CAL O’Reilly’s days of camping on a mate’s sofa bed during tournaments are over at least for a while.
What’s more the Toronto professional can map out a playing schedule for the next year without the burden of winningprize money to fund it.
The 27-year-old finished fifth, going down to good friend James Nitties in the quarter-final of the matchplay, in the $1.75 million World Super 6 Perth at Lake Karrinyup Country Club.
Although short of a breakthrough win, the $56,270 prizemoney from the co-sanctioned European and Asian event will allow the fourth-year pro to prepare better.
The purse was more than the $41,467 he collected last year when 48th on the Australiasian order of merit. His previous biggest pay cheque was $12,593 at the 2017 New Zealand Open for finishing tied for 15th.
“It takes the financial pressure off,” O’Reilly said. “It means I can plan out the next 18 months really well. I have my card wrapped up, I can just go out and try to keep playing like I did this week. Keep contesting and try and get a win.”
O’Reilly fired rounds of 72,71,68 to be at five under and one of nine players tied for 17th at completion of three stroke rounds. The top 24 progressed to the six-hole matchplay knockout on Sunday, forcing a shootout on the 18th hole.
“In the play-off there were nine players for eight spots,” O’Reilly said. “I played a bit of army golf – right, left, right, left – and got it on the green and had 30-foot for par. Basically playing in a play-off at the 18th at Lake Karryinup, if you make par you are safe. I holed the putt and it meant I got to go home and rest up straight away.”
O’Reilly beat Pavit Tangkamolprasert (2 and 1) in the first round of matchplay, accounted for Thorbjorn Olesen (1 up) in round two before falling to Nitties.
“If I had to lose to anyone, I’m happy it was someone like Nitts,” O’Reilly said. “He is an absolute legend and is an awesome bloke for us guys back in Newcastle to hang out with and learn off. We have a really good mate in WA that we stayed with. One slept on the sofa bed and the other in a proper bed. The winner got the bedroom. Playing the fifth hole, the par-three down the hill, I thought I had the upper hand. Then the bastard holes a 35-footer across the slope, which is what James Nitties does.”
Nitties went on to make the final, where he went down to four-time European tour winner Kiradech Aphibarnrat (2 and 1).
“No-one likes losing,” O’Reilly said. “I wanted to be there at 5pm, putting out on 18, but I still feel like I gave it my best shot.

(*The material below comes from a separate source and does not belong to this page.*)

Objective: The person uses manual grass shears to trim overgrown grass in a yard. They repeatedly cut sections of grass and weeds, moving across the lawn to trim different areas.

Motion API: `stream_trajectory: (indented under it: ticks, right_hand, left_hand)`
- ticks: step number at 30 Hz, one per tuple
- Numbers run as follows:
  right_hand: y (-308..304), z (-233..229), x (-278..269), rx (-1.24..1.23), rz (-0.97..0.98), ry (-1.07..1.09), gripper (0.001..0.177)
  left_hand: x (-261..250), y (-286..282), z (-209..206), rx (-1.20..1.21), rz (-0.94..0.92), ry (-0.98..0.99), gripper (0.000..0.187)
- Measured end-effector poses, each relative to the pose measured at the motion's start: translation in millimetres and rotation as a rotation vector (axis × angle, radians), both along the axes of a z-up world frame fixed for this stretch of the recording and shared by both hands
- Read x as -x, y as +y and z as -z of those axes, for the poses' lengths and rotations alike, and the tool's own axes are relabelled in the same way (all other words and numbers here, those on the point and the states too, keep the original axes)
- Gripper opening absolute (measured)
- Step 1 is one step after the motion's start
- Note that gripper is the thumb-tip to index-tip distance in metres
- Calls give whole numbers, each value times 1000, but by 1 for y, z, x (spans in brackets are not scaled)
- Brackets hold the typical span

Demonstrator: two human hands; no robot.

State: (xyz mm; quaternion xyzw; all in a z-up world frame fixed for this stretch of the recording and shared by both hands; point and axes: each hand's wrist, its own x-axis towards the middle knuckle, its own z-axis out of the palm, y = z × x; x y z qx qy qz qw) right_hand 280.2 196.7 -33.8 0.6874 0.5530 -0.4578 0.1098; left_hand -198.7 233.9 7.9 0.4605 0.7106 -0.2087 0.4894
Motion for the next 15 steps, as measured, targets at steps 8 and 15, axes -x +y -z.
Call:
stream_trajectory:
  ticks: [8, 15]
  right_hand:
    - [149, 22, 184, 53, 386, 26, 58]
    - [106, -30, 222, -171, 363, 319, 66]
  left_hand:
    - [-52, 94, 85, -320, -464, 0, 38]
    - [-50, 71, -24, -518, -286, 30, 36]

The match against Olesen, I played my best golf. I was three-under through six holes. The putter was on fire and that is why I can’t hate Nitts too much for holing a few.”
O’Reilly and Nitties will head a six-man Hunter contingent including Aaron Townsend, Nick Flanagan, Nathan Green and amateur Dylan Perry in the $125,000 Queensland PGA in Toowoomba starting Thursday.

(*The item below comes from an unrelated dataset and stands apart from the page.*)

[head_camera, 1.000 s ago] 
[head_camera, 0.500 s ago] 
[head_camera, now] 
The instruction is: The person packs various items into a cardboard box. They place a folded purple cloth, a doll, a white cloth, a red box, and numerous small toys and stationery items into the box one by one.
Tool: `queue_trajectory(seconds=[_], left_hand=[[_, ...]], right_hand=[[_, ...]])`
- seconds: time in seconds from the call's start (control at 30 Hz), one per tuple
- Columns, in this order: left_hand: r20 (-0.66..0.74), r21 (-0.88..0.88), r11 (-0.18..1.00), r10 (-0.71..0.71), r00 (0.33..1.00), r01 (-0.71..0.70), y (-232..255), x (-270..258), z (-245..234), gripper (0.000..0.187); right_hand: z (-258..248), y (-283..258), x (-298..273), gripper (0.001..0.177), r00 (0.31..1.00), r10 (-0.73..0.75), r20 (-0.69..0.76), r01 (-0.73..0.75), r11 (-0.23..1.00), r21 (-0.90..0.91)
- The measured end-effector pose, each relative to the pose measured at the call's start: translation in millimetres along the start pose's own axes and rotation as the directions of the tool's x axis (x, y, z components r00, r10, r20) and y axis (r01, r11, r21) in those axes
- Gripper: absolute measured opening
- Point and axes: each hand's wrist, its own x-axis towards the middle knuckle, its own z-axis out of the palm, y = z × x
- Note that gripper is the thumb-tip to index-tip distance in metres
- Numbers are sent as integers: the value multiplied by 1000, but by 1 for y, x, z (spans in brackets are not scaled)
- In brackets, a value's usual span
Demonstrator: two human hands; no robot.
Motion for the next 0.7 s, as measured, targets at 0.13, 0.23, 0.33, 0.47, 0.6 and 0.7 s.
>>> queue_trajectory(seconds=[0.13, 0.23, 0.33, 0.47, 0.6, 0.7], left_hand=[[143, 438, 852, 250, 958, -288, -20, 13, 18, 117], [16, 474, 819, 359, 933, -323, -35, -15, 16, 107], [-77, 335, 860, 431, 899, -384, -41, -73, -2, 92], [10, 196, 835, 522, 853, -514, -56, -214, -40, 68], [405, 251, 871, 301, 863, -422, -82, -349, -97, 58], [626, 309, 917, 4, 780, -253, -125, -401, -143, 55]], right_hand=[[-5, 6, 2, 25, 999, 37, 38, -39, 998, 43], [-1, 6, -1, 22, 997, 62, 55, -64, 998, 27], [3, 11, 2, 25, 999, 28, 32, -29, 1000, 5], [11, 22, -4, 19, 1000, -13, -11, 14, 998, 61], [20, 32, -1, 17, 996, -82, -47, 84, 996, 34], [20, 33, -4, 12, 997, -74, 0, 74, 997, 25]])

* Nitties is never one to take things too seriously and revealed before the final in Perth that he was simply happy to make the top 24.
“My caddie looked at me after how I hit it on Tuesday and I promised him I wasn’t a Tuesday player,” he said. “I haven’t really been playing great but the putter has been good. It was good to make the match play. It brings it back to your childhood when we used to play pennants and interstate series. It is good to play this format, it’s fun.”
* Jacob Dundas, the nephew of Nathan and Darren Green, shot a one-over 72 to win the Karuah Cup on Saturday, the first event on the Newcastle District order of merit. The 14-year-old won on a countback from Mick Coutman (Waratah).
Adrian Callaghan won the Karuah Shield (handicap) with a nett 67 on a countback from Nathan Stokes.
* Charlestown and Merewether remain unbeaten after two rounds of A-Grade pennants. Scott Telfer and Craig Jones led Merewether to a 6.5-1.5 triumph over Newcastle. Mat Clarke and Ben Howey starred for Charlestown in a 6-2 win over Toronto.
In the other match, Justin Ely and Ben Hillard were dominant as Waratah beat Pacific Dunes 6-2.